This exercise is based on Thomas Kipf's work

In [1]:
#Setup

from __future__ import print_function

import scipy.sparse as sp
import numpy as np
from scipy.sparse.linalg.eigen.arpack import eigsh, ArpackNoConvergence

#Setup Keras Creation Layer

from keras import activations, initializers, constraints
from keras import regularizers
from keras.engine import Layer
import keras.backend as K

#Setup Keras Creation Model

from keras.layers import Input, Dropout
from keras.models import Model
from keras.optimizers import Adam
from keras.regularizers import l2


import time

Using TensorFlow backend.


# Create data set

Encoding labels and splits data.

In [None]:
def encode_onehot(labels):
    """
    One hot labels encoding.
    @params:
        labels, array of labels from cora dataset of size n
    @return:
        labels_onehot, matrix of one encoded labels of size n * n_labels
    """
    
    #TODO : Complete the function that encode labels
    
    return labels_onehot

#Train Test Split
def get_splits(y):
    idx_train = range(140)
    idx_val = range(200, 500)
    idx_test = range(500, 1500)
    y_train = np.zeros(y.shape, dtype=np.int32)
    y_val = np.zeros(y.shape, dtype=np.int32)
    y_test = np.zeros(y.shape, dtype=np.int32)
    y_train[idx_train] = y[idx_train]
    y_val[idx_val] = y[idx_val]
    y_test[idx_test] = y[idx_test]
    train_mask = sample_mask(idx_train, y.shape[0])
    return y_train, y_val, y_test, idx_train, idx_val, idx_test, train_mask


def sample_mask(idx, l):
    mask = np.zeros(l)
    mask[idx] = 1
    return np.array(mask, dtype=np.bool)


In [None]:
def load_data(path="data/cora/", dataset="cora"):
    """Load citation network dataset (cora only for now)"""
    print('Loading {} dataset...'.format(dataset))

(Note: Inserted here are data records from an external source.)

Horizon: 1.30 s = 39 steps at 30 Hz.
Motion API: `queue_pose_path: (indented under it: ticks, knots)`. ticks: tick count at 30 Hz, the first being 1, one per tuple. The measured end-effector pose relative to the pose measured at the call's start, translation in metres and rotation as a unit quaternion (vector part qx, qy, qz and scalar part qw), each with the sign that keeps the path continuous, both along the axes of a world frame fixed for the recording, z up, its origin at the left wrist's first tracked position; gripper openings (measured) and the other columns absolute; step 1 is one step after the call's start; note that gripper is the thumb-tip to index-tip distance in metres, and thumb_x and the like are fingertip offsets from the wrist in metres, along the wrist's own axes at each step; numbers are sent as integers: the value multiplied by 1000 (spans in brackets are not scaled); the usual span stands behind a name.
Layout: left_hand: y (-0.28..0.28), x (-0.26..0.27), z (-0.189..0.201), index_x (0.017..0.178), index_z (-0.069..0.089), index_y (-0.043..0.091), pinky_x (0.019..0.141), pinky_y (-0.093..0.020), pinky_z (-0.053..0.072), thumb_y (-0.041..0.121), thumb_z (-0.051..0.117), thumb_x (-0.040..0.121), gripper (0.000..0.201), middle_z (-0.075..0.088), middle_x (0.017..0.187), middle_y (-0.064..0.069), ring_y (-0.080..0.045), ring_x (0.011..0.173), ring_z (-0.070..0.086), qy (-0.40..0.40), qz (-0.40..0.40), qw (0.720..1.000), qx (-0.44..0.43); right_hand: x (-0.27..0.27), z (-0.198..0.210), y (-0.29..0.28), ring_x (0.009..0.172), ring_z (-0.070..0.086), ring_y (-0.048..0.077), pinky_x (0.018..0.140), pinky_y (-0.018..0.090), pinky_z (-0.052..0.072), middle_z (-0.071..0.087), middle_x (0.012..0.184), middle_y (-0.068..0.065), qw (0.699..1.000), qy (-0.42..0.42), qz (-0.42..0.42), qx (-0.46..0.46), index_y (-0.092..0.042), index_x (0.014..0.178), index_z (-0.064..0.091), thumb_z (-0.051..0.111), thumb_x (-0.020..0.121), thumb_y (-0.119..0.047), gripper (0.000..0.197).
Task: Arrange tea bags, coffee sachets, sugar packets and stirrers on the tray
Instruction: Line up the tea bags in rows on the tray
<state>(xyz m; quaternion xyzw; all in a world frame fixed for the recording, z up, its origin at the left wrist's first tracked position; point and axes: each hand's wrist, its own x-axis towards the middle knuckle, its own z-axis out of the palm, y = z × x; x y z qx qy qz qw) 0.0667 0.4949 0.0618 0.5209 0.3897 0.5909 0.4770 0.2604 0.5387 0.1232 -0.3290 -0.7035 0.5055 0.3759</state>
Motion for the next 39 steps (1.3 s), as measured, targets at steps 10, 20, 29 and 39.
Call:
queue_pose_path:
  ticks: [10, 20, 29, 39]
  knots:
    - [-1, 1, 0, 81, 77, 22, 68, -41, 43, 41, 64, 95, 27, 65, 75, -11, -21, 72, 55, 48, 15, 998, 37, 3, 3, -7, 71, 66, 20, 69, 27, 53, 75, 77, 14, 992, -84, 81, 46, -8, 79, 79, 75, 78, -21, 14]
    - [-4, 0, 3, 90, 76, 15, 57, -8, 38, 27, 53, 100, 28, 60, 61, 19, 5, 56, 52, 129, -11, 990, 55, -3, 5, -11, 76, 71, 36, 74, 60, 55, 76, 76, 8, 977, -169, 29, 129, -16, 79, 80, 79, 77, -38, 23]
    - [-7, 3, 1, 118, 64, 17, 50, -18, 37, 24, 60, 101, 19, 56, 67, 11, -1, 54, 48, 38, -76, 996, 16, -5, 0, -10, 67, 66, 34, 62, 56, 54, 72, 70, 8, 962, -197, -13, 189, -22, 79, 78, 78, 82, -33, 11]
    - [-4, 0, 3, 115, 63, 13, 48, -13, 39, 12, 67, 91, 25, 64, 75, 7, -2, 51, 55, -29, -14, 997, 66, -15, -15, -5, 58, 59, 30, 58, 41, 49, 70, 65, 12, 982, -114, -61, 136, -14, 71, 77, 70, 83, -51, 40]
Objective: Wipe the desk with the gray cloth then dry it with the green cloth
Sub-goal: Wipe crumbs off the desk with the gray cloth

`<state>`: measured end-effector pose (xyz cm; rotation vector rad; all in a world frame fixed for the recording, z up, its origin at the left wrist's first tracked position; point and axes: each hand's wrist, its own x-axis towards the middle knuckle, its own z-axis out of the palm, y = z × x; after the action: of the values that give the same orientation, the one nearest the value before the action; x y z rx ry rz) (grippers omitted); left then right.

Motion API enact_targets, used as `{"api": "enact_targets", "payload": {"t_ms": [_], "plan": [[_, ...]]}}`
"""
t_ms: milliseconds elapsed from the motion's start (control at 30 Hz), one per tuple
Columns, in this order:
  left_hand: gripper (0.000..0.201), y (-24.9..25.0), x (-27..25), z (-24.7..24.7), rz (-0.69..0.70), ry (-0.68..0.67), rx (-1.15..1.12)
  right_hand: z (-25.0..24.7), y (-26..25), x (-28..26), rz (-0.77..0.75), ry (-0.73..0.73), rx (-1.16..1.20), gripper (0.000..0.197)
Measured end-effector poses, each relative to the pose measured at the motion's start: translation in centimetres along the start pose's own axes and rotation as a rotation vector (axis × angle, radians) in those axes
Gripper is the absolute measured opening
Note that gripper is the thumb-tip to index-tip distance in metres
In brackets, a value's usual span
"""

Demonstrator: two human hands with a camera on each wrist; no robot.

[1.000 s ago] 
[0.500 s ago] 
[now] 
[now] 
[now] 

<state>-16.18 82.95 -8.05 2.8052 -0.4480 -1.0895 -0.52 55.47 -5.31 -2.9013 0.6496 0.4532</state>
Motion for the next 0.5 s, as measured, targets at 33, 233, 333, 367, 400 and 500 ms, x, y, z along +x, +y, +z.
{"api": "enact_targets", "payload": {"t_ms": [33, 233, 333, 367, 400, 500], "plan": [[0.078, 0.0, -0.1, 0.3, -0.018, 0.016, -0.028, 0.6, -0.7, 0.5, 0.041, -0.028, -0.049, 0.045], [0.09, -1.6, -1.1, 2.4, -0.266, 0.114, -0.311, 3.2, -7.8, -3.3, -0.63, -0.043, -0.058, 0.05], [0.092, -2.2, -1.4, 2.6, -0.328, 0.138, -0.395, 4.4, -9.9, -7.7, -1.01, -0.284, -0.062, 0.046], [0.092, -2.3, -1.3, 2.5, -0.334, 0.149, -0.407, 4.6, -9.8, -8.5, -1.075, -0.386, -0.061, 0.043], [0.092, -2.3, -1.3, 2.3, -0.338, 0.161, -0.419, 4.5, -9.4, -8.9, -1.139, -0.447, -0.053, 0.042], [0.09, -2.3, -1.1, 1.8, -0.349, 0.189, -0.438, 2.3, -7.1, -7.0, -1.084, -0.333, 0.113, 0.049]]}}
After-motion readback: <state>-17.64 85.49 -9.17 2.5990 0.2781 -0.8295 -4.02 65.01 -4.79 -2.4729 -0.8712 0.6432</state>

    idx_features_labels = np.genfromtxt("{}{}.content".format(path, dataset), dtype=np.dtype(str))
    features = sp.csr_matrix(idx_features_labels[:, 1:-1], dtype=np.float32)
    labels = encode_onehot(idx_features_labels[:, -1])

    # build graph
    idx = np.array(idx_features_labels[:, 0], dtype=np.int32)
    idx_map = {j: i for i, j in enumerate(idx)}
    edges_unordered = np.genfromtxt("{}{}.cites".format(path, dataset), dtype=np.int32)
    edges = np.array(list(map(idx_map.get, edges_unordered.flatten())),
                     dtype=np.int32).reshape(edges_unordered.shape)
    adj = sp.coo_matrix((np.ones(edges.shape[0]), (edges[:, 0], edges[:, 1])),
                        shape=(labels.shape[0], labels.shape[0]), dtype=np.float32)

    # build symmetric adjacency matrix
    adj = adj + adj.T.multiply(adj.T > adj) - adj.multiply(adj.T > adj)

    print('Dataset has {} nodes, {} edges, {} features.'.format(adj.shape[0], edges.shape[0], features.shape[1]))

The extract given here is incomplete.